As a member of the alkane family, n-butane has only single bonds, making it highly flexible for rotations around these bonds.
Understanding this structural flexibility is crucial for analyzing its conformations and stability.
The main focus when discussing n-butane is its ability to assume different spatial arrangements, known as conformations.
These arise from rotations around the central C2-C3 bond, allowing for multiple configurations with varying potential energies.

Molecular Stability

Molecular stability in alkanes like n-butane refers to the energy state of a specific conformation. A molecule will naturally prefer the lowest energy state because it represents greater stability.
Differences in molecular stability between conformations are often due to steric interactions and electronic repulsions.
These factors influence how atoms and groups within a molecule interact based on the spatial arrangement.
In n-butane:

• The anti-staggered conformation offers the greatest molecular stability.
• This is because it minimizes steric hindrance by keeping bulky methyl groups apart.
• Eclipsed formations have increased energy due to greater repulsion between aligned atoms or groups.
• Gauche conformations, while more stable than eclipsed, still present some steric strain.

The goal in identifying and evaluating conformations is to find the state that maintains the lowest energy, reflecting maximum stability.

Steric Hindrance

Steric hindrance occurs when atoms or groups within a molecule are positioned such that their electron clouds repel each other. This repulsion increases the energy of the molecule and impacts conformational stability.
In the analysis of n-butane:

• The eclipsed conformation experiences maximum steric hindrance.
• This is due to methyl groups being aligned, leading to overcrowding and increased repulsion.
• The gauche conformation benefits from reduced steric hindrance compared to eclipsed, yet still faces some crowding.
• The anti-staggered conformation has minimum steric hindrance.
• Methyl groups are situated 180 degrees apart, avoiding overlap and thus reducing repulsion.

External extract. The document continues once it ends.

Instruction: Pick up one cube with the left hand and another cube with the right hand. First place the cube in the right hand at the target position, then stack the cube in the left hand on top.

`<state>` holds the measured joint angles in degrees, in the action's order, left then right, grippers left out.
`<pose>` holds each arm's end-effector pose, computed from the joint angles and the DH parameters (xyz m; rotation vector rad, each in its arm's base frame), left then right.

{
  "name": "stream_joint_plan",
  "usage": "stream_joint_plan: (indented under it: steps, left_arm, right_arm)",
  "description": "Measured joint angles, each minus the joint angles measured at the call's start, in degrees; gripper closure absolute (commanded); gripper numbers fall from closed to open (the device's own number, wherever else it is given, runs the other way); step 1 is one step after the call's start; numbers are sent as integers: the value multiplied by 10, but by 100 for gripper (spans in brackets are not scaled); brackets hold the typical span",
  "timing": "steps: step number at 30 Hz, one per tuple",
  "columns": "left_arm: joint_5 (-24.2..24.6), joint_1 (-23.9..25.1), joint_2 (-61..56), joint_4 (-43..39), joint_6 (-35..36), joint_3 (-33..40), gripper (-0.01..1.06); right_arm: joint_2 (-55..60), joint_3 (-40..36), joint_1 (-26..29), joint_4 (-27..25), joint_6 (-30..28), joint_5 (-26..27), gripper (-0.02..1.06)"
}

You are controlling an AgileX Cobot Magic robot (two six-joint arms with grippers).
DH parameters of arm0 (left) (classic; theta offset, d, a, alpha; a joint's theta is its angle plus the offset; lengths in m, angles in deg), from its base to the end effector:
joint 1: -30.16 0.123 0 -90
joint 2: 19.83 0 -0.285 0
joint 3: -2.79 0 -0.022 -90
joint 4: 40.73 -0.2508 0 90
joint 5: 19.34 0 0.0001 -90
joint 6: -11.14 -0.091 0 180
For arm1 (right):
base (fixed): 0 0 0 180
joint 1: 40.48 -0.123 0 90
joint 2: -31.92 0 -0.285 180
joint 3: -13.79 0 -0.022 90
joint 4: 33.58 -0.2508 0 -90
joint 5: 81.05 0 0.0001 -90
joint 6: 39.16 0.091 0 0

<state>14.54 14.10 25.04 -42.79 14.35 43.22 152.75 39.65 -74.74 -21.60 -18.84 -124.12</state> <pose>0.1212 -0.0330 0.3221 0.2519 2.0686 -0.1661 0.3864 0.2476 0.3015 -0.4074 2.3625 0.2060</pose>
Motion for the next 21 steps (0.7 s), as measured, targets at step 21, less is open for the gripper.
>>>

By minimizing steric hindrance, a molecule achieves a lower energy state, which corresponds to greater molecular stability.

Conformations

Conformations are different spatial arrangements of atoms that can be attained through rotations around single bonds within a molecule. In the study of n-butane, conformations result from rotating the C2-C3 bond.
Key conformations include:

• Anti-Staggered Conformation: Methyl groups are 180 degrees apart, achieving the most stable arrangement due to reduced steric effects.
• Gauche Conformation: Methyl groups are 60 degrees apart. Less stable than anti-staggered due to some residual steric hindrance.
• Eclipsed Conformation: Methyl groups align directly behind one another. This results in the highest energy and thus is the least stable due to maximum steric hindrance.

Conformational analysis aims to understand which spatial arrangement reduces energy most effectively, indicating a prefered stable state for the molecule.